Its worthy to note that the Analytical section is conquered with tons of practice. By developing memories of each type of problem and approaches to the solutions, you’ll move quickly through the questions and finish the section with all of them answered.
The Verbal section will require you to review tips and tricks on how to answer questions based on context and cues in the questions themselves. It is time consuming to learn countless vocabulary words. One approach is to study word roots, prefixes, and suffixes. These will help pinpoint the correct answer to some questions without knowing the exact definition of the choices given. Familiarize yourself with as many vocabulary words as you can. Practice, Practice, Practice, and… Educated Guesses will get you over the hump!
What is a good GRE score for graduate school applications? How much does it matter?
Many school programs will use GRE scores as more of a cutoff. A ‘good’ GRE score really depends on the program and the institution. For PhD programs, your GRE score isn’t as important as your statement of purpose and past research experience. It’s not going to be something that bumps you over the edge in any significant way. Try to get a score comparable to your fellow applicants, and your work will keep the reviewers occupied.
Do they require TOEFL?
If you are an international student, you will have to submit your TOEFL scores. Exceptions are usually for students who are citizens of the United Kingdom, Ireland, Australia, New Zealand or Canada (except Quebec).
Sometimes, exceptions will also be made if you studied for some amount of time in institutions in the United States, the United Kingdom, Ireland, Australia, or New Zealand, or with English language instruction in Canada.
Some institutions ask Puerto Ricans to take the test. If you are a student from an institution in Puerto Rico, check with each institution for their requirements for this test and for waivers they may provide.
Personal Statement/Statement of Purpose
What should my personal statement/statement of purpose include? What is a strong personal statement?
Many schools want a document called a ‘Statement of Purpose’ (SOP). Basically, it is a statement of why you are qualified to join the program. It should include how you became interested in your field, how your undergraduate program relates, past research experience, and why you are choosing to apply to the graduate program.
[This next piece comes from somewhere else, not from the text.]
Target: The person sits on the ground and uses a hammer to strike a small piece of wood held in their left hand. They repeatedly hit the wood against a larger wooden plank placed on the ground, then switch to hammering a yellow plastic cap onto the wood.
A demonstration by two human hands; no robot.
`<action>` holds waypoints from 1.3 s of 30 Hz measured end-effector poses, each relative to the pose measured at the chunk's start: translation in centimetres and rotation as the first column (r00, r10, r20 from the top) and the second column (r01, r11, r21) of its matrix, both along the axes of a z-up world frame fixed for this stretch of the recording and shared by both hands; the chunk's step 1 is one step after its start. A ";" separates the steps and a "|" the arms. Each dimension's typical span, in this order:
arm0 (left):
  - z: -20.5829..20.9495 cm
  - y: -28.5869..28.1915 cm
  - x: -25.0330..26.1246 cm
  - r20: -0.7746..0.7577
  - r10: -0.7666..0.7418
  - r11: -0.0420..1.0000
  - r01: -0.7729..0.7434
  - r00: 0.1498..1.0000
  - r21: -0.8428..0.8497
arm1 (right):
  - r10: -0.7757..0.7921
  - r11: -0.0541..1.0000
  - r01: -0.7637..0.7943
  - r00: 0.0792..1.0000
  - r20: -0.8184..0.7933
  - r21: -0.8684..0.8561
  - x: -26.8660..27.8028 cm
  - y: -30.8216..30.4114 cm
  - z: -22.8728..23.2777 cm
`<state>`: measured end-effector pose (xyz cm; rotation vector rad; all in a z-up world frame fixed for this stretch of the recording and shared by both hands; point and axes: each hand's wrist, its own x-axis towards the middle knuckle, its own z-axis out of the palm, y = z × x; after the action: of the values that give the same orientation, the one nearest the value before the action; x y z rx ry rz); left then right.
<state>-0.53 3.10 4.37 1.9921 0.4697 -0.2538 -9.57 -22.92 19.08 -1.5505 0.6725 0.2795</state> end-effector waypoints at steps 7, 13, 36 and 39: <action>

The bulk of your statement should be about past research experience. The admissions committee want to make sure you are familiar with the trials and tribulations of research and you won’t quit on them. After all, they are investing in you. Therefore, your statement should include what you did, why you did it, and what your results indicate. A strong statement will show your qualities as an independent researcher and your enthusiasm towards the field. One should convey that you took ownership of a project, instead of just doing the experiments you were directed to do without any intellectual contribution. Did you present at a conference or school research symposium? Great! Talk about that. Did you write a senior thesis? That’s awesome too! Anything that shows agency in your past research is great to write about.
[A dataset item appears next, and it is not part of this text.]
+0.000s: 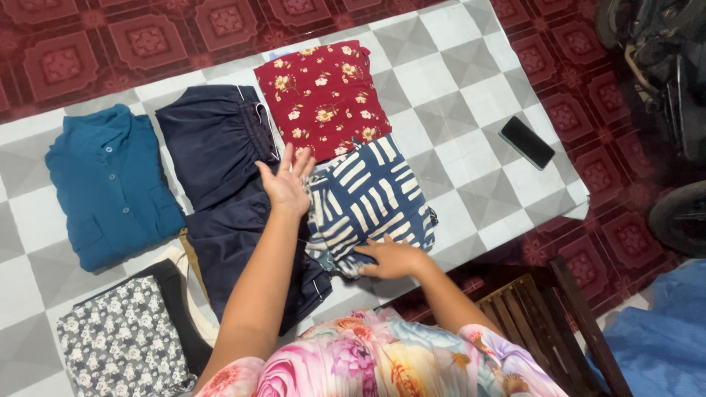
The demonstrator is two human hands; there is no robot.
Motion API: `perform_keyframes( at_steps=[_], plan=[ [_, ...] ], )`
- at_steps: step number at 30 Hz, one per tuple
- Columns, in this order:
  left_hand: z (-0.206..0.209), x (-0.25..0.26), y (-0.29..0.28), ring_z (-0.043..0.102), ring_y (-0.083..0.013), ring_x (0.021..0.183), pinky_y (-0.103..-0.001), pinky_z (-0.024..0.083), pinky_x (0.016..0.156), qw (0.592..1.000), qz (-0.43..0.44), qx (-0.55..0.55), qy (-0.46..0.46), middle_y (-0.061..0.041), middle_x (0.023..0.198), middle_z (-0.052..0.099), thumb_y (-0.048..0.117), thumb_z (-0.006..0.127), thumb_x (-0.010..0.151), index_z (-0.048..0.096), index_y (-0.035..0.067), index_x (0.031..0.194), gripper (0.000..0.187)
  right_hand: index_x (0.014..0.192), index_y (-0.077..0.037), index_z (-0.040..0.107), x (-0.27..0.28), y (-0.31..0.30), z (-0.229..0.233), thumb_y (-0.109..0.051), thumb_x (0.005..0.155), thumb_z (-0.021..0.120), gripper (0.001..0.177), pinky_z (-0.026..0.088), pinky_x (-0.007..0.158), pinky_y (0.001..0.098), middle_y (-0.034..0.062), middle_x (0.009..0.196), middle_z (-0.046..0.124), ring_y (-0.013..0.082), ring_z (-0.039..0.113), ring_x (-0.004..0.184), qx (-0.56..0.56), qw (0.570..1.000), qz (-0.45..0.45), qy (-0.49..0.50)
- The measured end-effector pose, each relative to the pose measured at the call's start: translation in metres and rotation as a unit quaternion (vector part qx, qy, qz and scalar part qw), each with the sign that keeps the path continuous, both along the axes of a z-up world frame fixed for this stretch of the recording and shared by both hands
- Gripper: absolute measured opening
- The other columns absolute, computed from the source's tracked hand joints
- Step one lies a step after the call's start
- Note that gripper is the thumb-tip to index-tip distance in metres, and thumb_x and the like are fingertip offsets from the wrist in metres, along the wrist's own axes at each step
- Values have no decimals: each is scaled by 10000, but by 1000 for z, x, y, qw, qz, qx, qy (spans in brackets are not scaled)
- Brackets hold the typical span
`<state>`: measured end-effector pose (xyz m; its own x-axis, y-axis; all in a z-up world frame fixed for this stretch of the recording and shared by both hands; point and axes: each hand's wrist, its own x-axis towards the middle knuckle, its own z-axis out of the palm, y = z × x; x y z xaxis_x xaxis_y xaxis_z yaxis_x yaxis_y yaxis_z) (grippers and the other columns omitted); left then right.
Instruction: The person sorts folded items of clothing on a table, moving them into several separate stacks and rearranging the piles.
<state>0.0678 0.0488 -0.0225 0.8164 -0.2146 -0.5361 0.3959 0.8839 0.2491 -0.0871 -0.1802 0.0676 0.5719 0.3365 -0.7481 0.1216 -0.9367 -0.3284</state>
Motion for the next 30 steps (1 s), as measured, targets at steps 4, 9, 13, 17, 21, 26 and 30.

More on the Personal Statement/Statement of Purpose:
Other aspects of your personal statement should include your motivations. Why are you drawn to that specific field? You can also mention how the graduate program will address your interests. Does the program have strong faculty members in your area of interest? Does the program offer unique resources? How will the program play into your career goals? Does the university offer unique resources? Doing research into the strengths of a program is critical. Communicating that the program will be a good fit will help you stand out.
Remember, do not leave any points about your previous relevant experiences unclear. Make sure the reviewers can assess the coherence of your track before graduate school. If you took some time off between undergrad and grad school, present the reason and the accomplishments of that break. It is critical that the time between undergrad and grad school be relevant to your success as a graduate student. Present how additional experiences have influenced your development as an independent thinker and enthusiastic researcher.
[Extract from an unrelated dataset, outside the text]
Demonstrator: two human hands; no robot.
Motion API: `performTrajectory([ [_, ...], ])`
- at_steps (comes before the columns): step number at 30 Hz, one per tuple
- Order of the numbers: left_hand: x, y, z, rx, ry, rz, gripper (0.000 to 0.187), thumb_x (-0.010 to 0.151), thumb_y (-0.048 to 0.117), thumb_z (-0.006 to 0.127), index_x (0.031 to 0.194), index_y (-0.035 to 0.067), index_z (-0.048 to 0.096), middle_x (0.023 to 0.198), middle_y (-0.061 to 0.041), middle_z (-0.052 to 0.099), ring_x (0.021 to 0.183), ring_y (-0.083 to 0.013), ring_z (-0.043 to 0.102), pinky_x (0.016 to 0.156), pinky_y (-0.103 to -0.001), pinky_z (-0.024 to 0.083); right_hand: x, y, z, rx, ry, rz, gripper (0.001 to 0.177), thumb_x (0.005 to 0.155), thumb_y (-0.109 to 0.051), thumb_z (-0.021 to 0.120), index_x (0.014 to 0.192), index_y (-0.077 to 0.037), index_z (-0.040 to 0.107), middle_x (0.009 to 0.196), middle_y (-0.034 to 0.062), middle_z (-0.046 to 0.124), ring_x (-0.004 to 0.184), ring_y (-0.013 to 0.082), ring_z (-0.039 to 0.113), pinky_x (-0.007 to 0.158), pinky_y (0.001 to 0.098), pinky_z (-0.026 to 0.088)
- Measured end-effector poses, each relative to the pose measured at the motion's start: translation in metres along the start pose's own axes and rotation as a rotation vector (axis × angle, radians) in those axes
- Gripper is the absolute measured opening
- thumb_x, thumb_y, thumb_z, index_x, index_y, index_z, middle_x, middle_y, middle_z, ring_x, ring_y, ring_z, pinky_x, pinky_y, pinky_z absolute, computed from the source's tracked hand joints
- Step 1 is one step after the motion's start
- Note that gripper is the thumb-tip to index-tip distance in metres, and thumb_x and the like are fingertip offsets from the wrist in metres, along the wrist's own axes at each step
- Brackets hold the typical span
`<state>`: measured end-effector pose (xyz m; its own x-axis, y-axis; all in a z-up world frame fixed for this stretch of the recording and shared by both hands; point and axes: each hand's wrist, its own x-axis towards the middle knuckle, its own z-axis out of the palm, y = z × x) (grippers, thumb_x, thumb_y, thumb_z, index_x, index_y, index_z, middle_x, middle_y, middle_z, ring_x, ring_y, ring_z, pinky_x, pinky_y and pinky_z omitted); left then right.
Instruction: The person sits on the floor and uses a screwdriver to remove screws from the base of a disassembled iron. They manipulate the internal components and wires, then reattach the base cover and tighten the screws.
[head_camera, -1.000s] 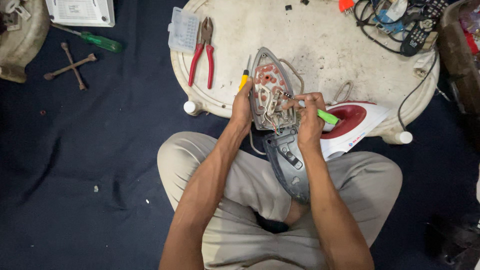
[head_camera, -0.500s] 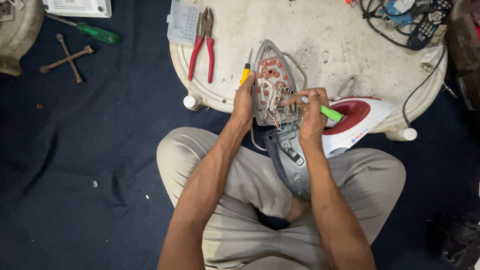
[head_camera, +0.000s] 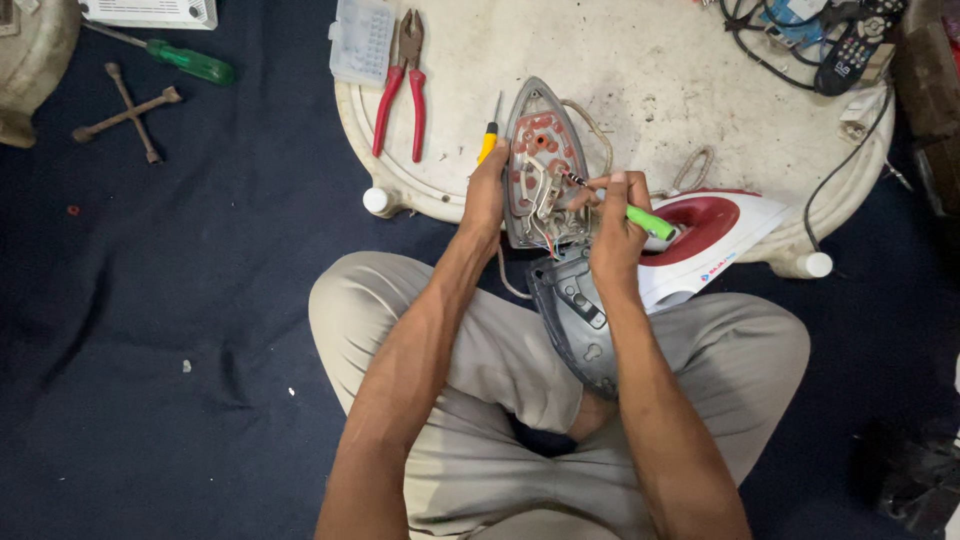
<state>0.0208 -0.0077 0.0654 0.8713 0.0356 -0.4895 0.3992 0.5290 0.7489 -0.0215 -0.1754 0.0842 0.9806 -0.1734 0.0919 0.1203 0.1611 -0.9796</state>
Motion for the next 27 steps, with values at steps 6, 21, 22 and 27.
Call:
performTrajectory([
  [6, 0.004, 0.001, -0.001, 0.156, 0.033, -0.033, 0.040, 0.104, 0.039, 0.046, 0.107, 0.006, 0.068, 0.079, -0.004, 0.065, 0.066, -0.0141, 0.065, 0.056, -0.030, 0.055, 0.008, 0.004, -0.001, -0.099, 0.078, 0.066, 0.029, 0.113, -0.025, 0.049, 0.097, -0.003, 0.059, 0.083, 0.0045, 0.065, 0.073, 0.0105, 0.062, 0.071, 0.0264, 0.052],
  [21, 0.023, -0.018, -0.019, 0.968, 0.178, 0.342, 0.034, 0.099, 0.036, 0.054, 0.107, 0.007, 0.070, 0.085, -0.020, 0.073, 0.083, -0.0383, 0.069, 0.074, -0.046, 0.052, 0.021, -0.004, 0.005, -0.610, -0.021, 0.060, 0.030, 0.102, -0.029, 0.069, 0.097, 0.000, 0.065, 0.079, 0.0140, 0.073, 0.069, 0.0189, 0.071, 0.066, 0.0344, 0.054],
  [22, 0.020, -0.016, -0.017, 1.053, 0.195, 0.373, 0.034, 0.099, 0.037, 0.054, 0.109, 0.008, 0.070, 0.087, -0.021, 0.073, 0.085, -0.0419, 0.069, 0.074, -0.049, 0.052, 0.023, -0.002, 0.004, -0.624, -0.043, 0.044, 0.030, 0.102, -0.029, 0.068, 0.100, 0.001, 0.066, 0.080, 0.0146, 0.073, 0.070, 0.0209, 0.071, 0.067, 0.0357, 0.054],
  [27, -0.006, -0.002, -0.006, 1.269, 0.302, 0.563, 0.025, 0.095, 0.028, 0.068, 0.103, 0.005, 0.072, 0.095, -0.023, 0.073, 0.086, -0.0427, 0.070, 0.076, -0.049, 0.055, 0.025, 0.012, 0.002, -0.667, -0.088, 0.049, 0.033, 0.101, -0.031, 0.068, 0.106, 0.002, 0.070, 0.083, 0.0182, 0.072, 0.076, 0.0268, 0.073, 0.069, 0.0391, 0.055],
])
You want to craft a story that showcases the best version of you. Importantly, in another post outside of this general guide to graduate school applications, we will go in depth on what NOT to do in personal statements.
Who should write my recommendation letters?
The best recommenders are people who can attest to your abilities in the research environment. A principal investigator overseeing your research is ideal. Professors from relevant science classes who know you on a more personal level are good too. If you are working a part-time job, a boss who can speak to your work ethic can write you a good recommendation.
When asking for recommendations, you can ask the recommender whether they are able to write you a strong recommendation. Professors will usually be honest, so they will tell you if they don’t think they can write a good one. If you took time off between undergrad and grad school (i.e. relevant work, research assistant), it is critical that you submit a recommendation letter from the person you worked for during the time. They will attest for your accomplishments outside your undergraduate experience.
How can you help your recommender write a good letter?
You should leave your recommender at least a month to write your recommendation. As it gets closer to the date of submission, you should send them nice reminder emails (1 week before due date, 1 day before due date). One tip that I’ve done in the past is to tell my recommenders to submit their recommendations ONE WEEK before the actual application is due. Through this, I was sure that I would have all of my applications due on time.
Provide your recommenders a lot of material to work with. Send your CV with your accomplishments, extra-curricular activities, publications, presentations, and anything that can help them flesh out a story about you. Provide them with your Personal Statement and a summary of all the research experiences you’ve had so far. If there is an extra honor that you would like them to mention, feel free to tell them. They too want to make the strongest case for your admission. If you are applying a year or two out of your undergrad, send them an update about what you have done in the meantime.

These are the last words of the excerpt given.